It looks like damaged hair. This cat's hair is a different breed. If the cat’s hair is brittle and easily damaged on the cat itself, broken off flakes and fragments of hair can be an independent allergenic factor.

The wonderful wool of Russian blue does not require serious human help to care for it, even in preparation for the exhibition. Significant mechanical and chemical effects carried out in the framework of exhibition grooming, one way or another, leads to damage to the coat (to a greater or lesser extent, in this case, not fundamentally). A point in confirmation of the hypoallergenicity of the Russian blue coat is deserved.

It should be noted that Russian blue is the so-called natural breed, that is, formed in nature independently and only slightly improved by man. Not a single rock-forming trait of Russian blue appeared as a result of human selection activity. Since Russian blue is a natural breed, it is characterized by excellent health, which is impossible without a good metabolism. But this already directly affects the condition of the wool, its fragility. The lightened coat of Russian blue is softer and more flexible than that of other shorthair cat breeds. That is why Russian blue wool is described as silky. It also reduces its damage. So, Russian blue gets another point in confirmation of the hypoallergenic nature of her coat.

The Russian blue cat is very neat, she devotes a significant part of her time to caring for her wonderful coat.

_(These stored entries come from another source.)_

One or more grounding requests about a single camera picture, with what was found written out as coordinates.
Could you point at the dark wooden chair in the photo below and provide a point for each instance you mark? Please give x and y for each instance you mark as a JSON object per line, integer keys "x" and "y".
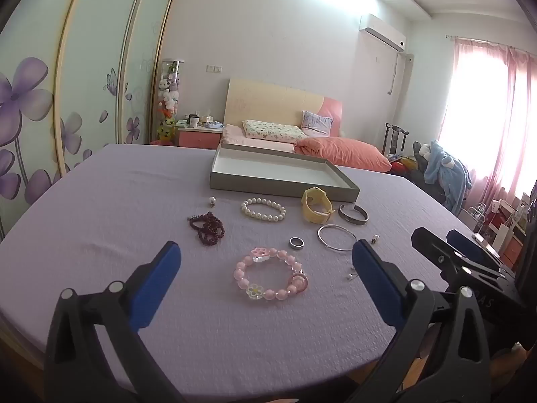
{"x": 394, "y": 136}

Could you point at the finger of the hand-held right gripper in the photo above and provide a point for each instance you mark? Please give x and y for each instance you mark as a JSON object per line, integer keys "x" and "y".
{"x": 465, "y": 243}
{"x": 436, "y": 252}

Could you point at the white air conditioner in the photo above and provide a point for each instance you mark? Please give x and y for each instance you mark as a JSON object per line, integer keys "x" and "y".
{"x": 384, "y": 31}

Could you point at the yellow watch band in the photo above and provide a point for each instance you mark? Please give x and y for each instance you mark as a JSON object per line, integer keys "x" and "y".
{"x": 312, "y": 214}

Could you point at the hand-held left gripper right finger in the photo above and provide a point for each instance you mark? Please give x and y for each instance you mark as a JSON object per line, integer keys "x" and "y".
{"x": 373, "y": 277}

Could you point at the colourful clothes pile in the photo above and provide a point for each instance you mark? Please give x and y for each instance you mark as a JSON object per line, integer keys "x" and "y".
{"x": 402, "y": 163}

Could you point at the pink and white nightstand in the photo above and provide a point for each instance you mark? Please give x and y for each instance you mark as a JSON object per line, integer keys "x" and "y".
{"x": 197, "y": 137}

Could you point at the lilac printed pillow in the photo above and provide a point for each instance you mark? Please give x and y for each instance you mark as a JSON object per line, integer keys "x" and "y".
{"x": 316, "y": 121}

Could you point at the dark metal cuff bangle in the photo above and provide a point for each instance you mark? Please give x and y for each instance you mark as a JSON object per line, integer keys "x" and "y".
{"x": 340, "y": 212}

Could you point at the grey cardboard tray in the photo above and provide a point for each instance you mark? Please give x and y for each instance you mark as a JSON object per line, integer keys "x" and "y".
{"x": 272, "y": 172}

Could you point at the thin silver bangle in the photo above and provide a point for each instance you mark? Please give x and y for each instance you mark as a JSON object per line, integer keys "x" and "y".
{"x": 319, "y": 235}

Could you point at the floral sliding door wardrobe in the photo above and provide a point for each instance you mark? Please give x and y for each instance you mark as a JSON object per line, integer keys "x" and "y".
{"x": 84, "y": 92}

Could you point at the light blue garment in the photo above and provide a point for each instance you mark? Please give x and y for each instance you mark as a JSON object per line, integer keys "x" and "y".
{"x": 449, "y": 172}

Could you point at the beige and pink headboard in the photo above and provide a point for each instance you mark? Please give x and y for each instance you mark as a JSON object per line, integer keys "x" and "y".
{"x": 268, "y": 100}

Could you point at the clear tube of plush toys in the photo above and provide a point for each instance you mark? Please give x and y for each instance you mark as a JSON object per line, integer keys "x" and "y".
{"x": 168, "y": 100}

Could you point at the blue patterned cloth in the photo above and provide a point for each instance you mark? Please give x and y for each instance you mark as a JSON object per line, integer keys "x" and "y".
{"x": 214, "y": 124}

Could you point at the bed with pink sheet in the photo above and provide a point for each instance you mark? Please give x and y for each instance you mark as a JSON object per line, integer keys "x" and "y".
{"x": 235, "y": 136}

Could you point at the pink curtain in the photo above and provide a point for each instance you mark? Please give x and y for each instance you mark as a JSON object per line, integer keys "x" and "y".
{"x": 503, "y": 126}

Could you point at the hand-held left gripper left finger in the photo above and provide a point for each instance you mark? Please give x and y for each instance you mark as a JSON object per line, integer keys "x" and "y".
{"x": 157, "y": 285}

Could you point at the folded orange quilt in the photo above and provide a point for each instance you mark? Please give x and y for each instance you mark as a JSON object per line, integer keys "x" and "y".
{"x": 344, "y": 151}

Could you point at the small stud earring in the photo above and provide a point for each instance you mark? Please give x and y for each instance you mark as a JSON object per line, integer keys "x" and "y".
{"x": 349, "y": 276}

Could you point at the patterned white pillow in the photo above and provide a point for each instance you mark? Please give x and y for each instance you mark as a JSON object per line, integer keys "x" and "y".
{"x": 272, "y": 130}

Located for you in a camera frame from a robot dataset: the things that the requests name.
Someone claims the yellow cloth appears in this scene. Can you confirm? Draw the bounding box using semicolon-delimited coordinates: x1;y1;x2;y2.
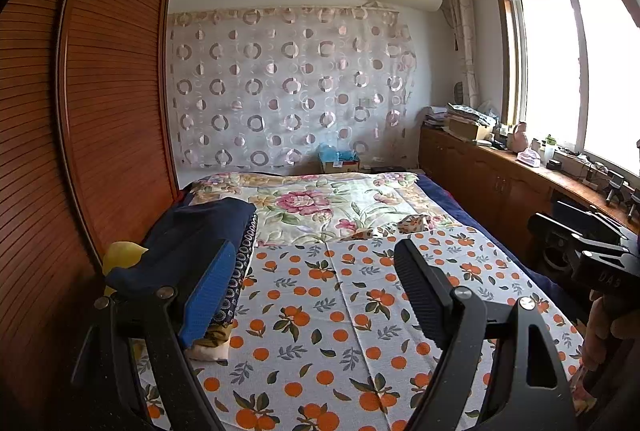
102;241;150;298

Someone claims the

Russian blue fur or its muzzle does not have any features that impede the implementation of full-fledged independent care (licking), including after visiting the toilet. The intervention of the owner, as a rule, is not required with the exception of force majeure situations. As we already wrote, Russian blue is a natural breed, which means that constant and effective grooming has become for Russian blue one of the conditions for survival. This has been fixed and is inherited. Here is another point for hypoallergenicity.

Sheds Russian blue abundantly. Shedding occurs almost imperceptibly throughout the year, without seasonal outbreaks. This dramatically reduces the likelihood of provoking a seasonal exacerbation of an allergic reaction. A point for hypoallergenic Russian blue received.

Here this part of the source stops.